┌──
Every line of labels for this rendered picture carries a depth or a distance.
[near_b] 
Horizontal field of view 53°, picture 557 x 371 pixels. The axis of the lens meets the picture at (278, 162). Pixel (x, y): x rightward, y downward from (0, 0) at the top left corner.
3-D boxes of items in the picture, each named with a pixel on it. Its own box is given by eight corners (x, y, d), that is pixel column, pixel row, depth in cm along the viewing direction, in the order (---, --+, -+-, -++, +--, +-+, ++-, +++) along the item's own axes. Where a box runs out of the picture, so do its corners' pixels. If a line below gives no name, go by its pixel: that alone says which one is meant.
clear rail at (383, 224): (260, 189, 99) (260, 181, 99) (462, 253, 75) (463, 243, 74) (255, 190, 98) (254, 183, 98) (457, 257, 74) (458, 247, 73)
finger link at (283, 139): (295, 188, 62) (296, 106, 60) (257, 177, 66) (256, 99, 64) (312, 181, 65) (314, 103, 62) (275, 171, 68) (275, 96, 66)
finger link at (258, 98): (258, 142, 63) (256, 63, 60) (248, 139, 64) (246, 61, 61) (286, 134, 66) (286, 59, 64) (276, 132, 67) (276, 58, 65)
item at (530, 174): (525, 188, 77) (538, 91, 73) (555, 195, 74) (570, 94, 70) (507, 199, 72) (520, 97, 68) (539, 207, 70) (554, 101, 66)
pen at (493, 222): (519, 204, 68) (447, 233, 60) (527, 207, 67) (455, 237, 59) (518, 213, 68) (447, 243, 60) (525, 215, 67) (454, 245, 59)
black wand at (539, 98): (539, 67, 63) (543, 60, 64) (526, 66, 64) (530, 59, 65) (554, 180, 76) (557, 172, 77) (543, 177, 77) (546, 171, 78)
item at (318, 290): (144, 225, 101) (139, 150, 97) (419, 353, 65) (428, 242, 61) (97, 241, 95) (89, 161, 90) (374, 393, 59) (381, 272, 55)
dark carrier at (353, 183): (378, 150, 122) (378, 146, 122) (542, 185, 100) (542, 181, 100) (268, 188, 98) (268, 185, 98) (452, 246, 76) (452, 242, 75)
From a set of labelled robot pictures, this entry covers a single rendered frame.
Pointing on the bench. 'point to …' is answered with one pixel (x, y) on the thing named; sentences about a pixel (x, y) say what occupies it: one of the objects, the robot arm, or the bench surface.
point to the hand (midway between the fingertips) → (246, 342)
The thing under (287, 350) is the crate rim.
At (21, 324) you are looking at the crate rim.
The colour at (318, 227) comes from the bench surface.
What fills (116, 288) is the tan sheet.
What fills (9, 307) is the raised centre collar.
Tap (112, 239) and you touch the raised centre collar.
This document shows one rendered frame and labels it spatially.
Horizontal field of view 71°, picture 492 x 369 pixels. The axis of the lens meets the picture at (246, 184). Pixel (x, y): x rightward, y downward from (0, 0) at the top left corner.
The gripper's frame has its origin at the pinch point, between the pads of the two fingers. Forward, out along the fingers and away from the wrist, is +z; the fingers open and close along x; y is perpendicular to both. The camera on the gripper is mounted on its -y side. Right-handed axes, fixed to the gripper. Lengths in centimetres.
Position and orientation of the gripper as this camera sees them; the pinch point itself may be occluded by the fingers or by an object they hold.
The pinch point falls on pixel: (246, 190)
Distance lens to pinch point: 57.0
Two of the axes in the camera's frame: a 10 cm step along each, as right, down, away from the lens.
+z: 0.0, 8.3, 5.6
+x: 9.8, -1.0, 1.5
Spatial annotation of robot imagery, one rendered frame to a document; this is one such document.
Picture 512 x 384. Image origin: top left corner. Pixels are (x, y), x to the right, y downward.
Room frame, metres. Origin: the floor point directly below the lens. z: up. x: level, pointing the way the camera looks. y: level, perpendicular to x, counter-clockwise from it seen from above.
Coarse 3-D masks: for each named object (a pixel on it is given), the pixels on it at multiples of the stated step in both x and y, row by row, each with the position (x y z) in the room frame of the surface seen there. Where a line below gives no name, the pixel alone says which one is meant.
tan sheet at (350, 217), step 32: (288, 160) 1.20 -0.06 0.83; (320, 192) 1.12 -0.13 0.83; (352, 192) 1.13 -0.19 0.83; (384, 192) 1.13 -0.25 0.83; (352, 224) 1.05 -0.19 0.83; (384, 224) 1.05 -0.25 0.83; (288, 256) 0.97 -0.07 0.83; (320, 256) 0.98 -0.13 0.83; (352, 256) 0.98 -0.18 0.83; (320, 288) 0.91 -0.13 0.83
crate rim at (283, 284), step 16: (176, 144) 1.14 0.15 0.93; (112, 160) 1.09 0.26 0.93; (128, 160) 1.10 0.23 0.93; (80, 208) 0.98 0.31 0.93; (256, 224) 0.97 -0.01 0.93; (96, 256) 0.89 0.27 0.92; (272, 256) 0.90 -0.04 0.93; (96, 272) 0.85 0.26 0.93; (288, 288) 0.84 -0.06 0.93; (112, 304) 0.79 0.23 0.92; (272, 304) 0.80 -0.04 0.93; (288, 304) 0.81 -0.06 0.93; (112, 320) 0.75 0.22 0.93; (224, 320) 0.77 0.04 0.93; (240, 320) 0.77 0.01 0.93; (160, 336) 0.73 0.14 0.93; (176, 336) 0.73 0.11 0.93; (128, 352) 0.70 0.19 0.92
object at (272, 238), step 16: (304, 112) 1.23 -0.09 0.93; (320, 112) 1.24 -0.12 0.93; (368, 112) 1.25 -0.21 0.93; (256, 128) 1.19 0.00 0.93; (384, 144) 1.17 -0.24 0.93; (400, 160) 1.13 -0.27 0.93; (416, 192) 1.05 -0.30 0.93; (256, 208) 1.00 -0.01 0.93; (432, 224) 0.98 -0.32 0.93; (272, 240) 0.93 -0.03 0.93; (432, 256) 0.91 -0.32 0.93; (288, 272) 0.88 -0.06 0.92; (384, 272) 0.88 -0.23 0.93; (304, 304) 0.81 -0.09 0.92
└──
All lines from the opening of the material through the line that contains "finger link at (283, 139): (295, 188, 62)" are to be printed exactly, with no others.

• EXERCISE OUTPUT
Every line of labels for this rendered picture carries a depth or a distance.
[near_b] 
Horizontal field of view 53°, picture 557 x 371 pixels. The axis of the lens meets the picture at (278, 162). Pixel (x, y): x rightward, y downward from (0, 0) at the top left corner.
3-D boxes of items in the picture, each named with a pixel on it. Its own box is given by eight corners (x, y, d), that is pixel column, pixel row, depth in cm along the viewing direction, in the order (---, --+, -+-, -++, +--, +-+, ++-, +++) along the item's own axes. Where a box runs out of the picture, so do its corners' pixels. If a line below gives no name, go by its pixel: that alone says which one is meant.
clear rail at (383, 224): (260, 189, 99) (260, 181, 99) (462, 253, 75) (463, 243, 74) (255, 190, 98) (254, 183, 98) (457, 257, 74) (458, 247, 73)
finger link at (283, 139): (295, 188, 62) (296, 106, 60) (257, 177, 66) (256, 99, 64) (312, 181, 65) (314, 103, 62) (275, 171, 68) (275, 96, 66)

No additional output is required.